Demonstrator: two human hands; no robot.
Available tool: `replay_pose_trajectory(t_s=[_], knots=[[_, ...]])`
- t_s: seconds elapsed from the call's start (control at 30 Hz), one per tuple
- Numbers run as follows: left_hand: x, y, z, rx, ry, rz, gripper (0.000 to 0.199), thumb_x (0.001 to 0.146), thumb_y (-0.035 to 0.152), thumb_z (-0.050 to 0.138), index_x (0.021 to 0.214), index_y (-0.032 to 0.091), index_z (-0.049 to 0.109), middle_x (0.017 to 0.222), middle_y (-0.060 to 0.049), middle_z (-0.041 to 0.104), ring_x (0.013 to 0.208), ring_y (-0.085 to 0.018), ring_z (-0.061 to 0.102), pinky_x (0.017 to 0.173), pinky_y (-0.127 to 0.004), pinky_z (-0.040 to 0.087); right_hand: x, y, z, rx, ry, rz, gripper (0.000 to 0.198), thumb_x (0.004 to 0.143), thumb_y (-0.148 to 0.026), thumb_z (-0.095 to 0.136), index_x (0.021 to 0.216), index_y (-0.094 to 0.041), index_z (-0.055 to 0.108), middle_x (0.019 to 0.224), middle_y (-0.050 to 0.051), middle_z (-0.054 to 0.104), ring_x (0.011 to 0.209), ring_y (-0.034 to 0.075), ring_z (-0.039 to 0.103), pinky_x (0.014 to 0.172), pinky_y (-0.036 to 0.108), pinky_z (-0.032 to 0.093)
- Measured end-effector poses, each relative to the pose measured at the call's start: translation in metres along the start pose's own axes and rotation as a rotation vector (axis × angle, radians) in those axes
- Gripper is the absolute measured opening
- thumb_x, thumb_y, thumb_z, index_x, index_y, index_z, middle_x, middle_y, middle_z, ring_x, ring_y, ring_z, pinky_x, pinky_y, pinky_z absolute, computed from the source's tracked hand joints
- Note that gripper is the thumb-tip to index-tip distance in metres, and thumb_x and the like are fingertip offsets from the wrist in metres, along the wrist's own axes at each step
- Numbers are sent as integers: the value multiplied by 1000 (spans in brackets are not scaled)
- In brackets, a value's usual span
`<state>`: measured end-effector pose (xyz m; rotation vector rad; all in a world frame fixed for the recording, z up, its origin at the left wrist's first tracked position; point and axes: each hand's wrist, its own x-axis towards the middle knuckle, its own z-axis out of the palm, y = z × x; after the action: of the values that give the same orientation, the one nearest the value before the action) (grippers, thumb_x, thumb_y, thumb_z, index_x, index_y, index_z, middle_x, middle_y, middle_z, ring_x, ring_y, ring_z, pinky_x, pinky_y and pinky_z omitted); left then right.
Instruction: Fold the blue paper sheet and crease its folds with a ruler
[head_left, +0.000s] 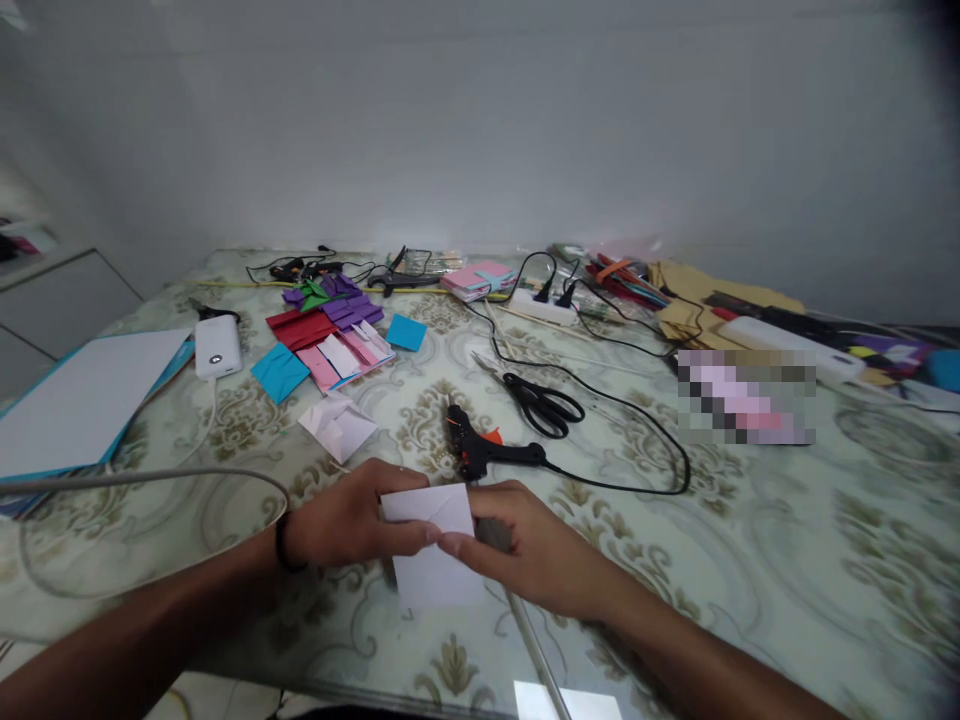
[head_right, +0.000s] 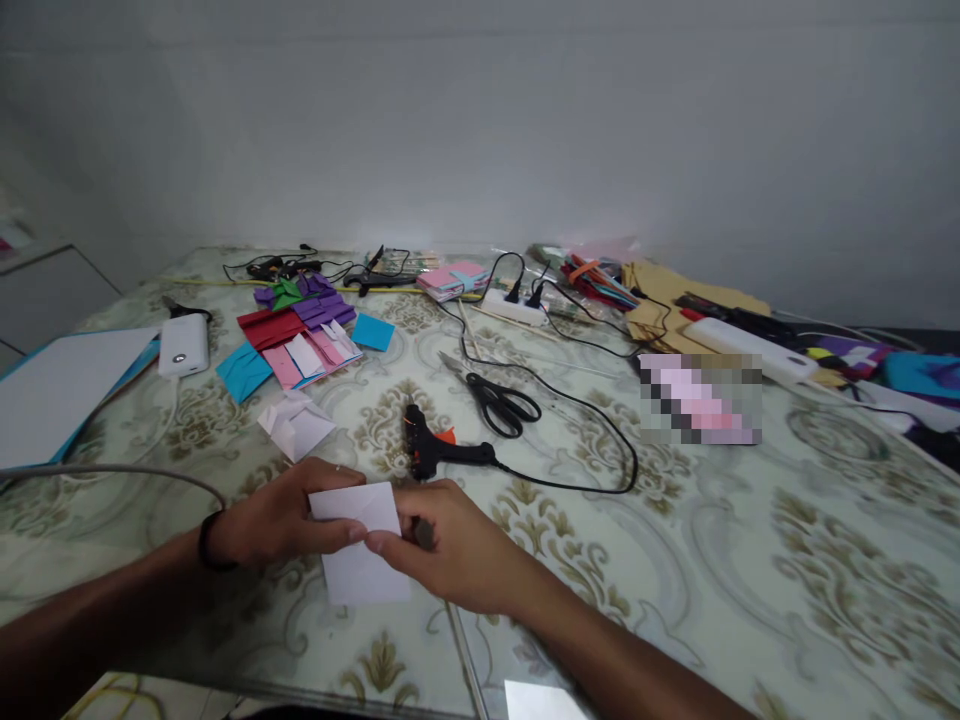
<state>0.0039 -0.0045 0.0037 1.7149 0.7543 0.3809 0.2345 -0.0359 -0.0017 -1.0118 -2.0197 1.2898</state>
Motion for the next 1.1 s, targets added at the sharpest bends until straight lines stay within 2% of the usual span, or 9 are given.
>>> replay_pose_trajectory(t_s=[0.23, 0.37, 0.6, 0.83, 0.9, 1.03, 1.1], knots=[[1, 5, 0, -61, 14, -48, 32, 94, 44, 65, 98, 13, 71, 82, -2, 65, 73, -15, 56, 65, -22, 44, 1, 1, -4, 17, 70, 48, 40, 97, -52, 60, 80, -17, 67, 69, -1, 57, 62, 14, 48, 58, 25, 41], [2, 3, 0, -37, 43, 18, 31, 96, 43, 65, 93, 13, 71, 80, -1, 62, 73, -14, 52, 66, -22, 43, 1, 1, -4, 18, 51, 54, 42, 97, -53, 60, 76, -17, 62, 68, -2, 54, 62, 13, 46, 57, 25, 38], [1, 3, -2, -45, 93, 6, 31, 96, 43, 64, 87, 13, 67, 79, 0, 59, 73, -14, 50, 66, -22, 41, 1, 3, -4, 14, 107, 41, 47, 100, -54, 55, 69, -20, 46, 64, -4, 44, 61, 12, 40, 54, 25, 30], [3, -1, 0, -6, 8, -91, 29, 92, 40, 66, 84, 12, 68, 75, 0, 62, 67, -12, 52, 60, -21, 40, 2, 5, -4, -8, 89, 42, 49, 103, -55, 50, 69, -19, 50, 64, -4, 46, 61, 12, 42, 54, 25, 30], [3, -1, 1, 19, 62, -80, 28, 91, 39, 66, 83, 12, 69, 74, 0, 62, 65, -12, 51, 59, -20, 39, 2, 6, -4, -1, 77, 71, 47, 102, -54, 51, 72, -18, 53, 66, -3, 48, 62, 12, 43, 54, 24, 31], [0, 3, -2, 22, 284, -47, 32, 90, 43, 67, 81, 13, 68, 69, 0, 60, 62, -11, 48, 54, -20, 37, 2, 5, -6, 2, 91, 87, 45, 102, -52, 50, 73, -18, 55, 68, -2, 52, 64, 13, 47, 56, 24, 34], [-1, 5, -4, -3, 331, -55, 33, 88, 45, 69, 80, 13, 68, 69, 0, 61, 62, -12, 49, 54, -20, 38, 2, 3, -8, -13, 107, 75, 45, 102, -50, 50, 71, -19, 52, 67, -2, 51, 64, 13, 47, 57, 25, 34]])
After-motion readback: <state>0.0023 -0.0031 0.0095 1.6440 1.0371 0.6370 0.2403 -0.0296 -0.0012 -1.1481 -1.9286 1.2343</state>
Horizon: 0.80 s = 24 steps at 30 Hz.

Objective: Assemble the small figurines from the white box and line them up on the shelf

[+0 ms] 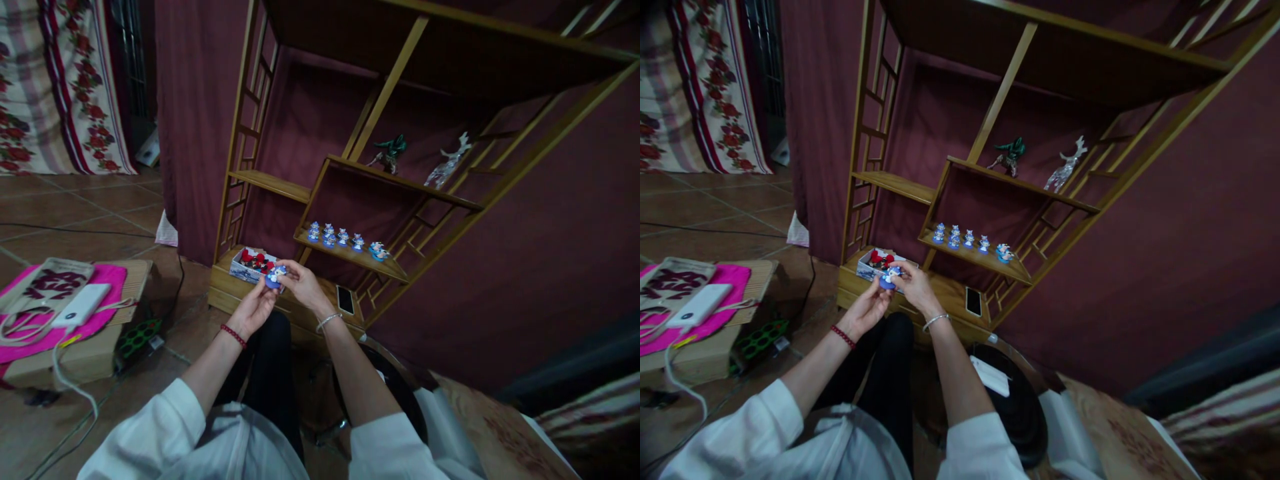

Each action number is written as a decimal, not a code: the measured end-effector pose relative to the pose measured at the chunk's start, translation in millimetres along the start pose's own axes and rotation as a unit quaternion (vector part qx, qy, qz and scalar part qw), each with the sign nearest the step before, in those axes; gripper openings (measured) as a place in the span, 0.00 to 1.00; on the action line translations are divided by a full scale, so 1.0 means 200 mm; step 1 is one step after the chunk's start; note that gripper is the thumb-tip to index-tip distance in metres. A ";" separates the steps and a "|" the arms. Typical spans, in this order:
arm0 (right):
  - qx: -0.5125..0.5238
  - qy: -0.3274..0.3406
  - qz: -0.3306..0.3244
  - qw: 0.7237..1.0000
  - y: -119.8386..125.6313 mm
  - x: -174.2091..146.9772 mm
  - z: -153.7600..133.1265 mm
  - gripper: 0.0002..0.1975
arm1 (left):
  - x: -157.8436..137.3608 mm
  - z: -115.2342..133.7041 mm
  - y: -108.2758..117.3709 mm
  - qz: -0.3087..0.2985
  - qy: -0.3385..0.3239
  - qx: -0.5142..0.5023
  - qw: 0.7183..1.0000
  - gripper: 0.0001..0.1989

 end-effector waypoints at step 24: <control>-0.009 0.004 -0.048 0.999 0.01 0.02 0.04 0.15 | 0.00 -0.02 0.00 -0.022 0.032 -0.035 0.999 0.15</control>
Point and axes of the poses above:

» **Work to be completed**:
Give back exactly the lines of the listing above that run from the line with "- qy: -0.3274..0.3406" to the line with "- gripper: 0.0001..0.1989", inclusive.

» **Reply to the task**:
  - qy: -0.3274..0.3406
  - qz: -0.3306..0.3244
  - qw: 0.7237..1.0000
  - y: -119.8386..125.6313 mm
  - x: -174.2091..146.9772 mm
  - z: -153.7600..133.1265 mm
  - gripper: 0.0002..0.1975
arm1 (left):
  - x: -157.8436..137.3608 mm
  - z: -115.2342..133.7041 mm
  - y: -108.2758..117.3709 mm
  - qz: -0.3087..0.2985
  - qy: -0.3385..0.3239
  - qx: -0.5142..0.5023
  - qw: 0.7183..1.0000
  - gripper: 0.0001..0.1989

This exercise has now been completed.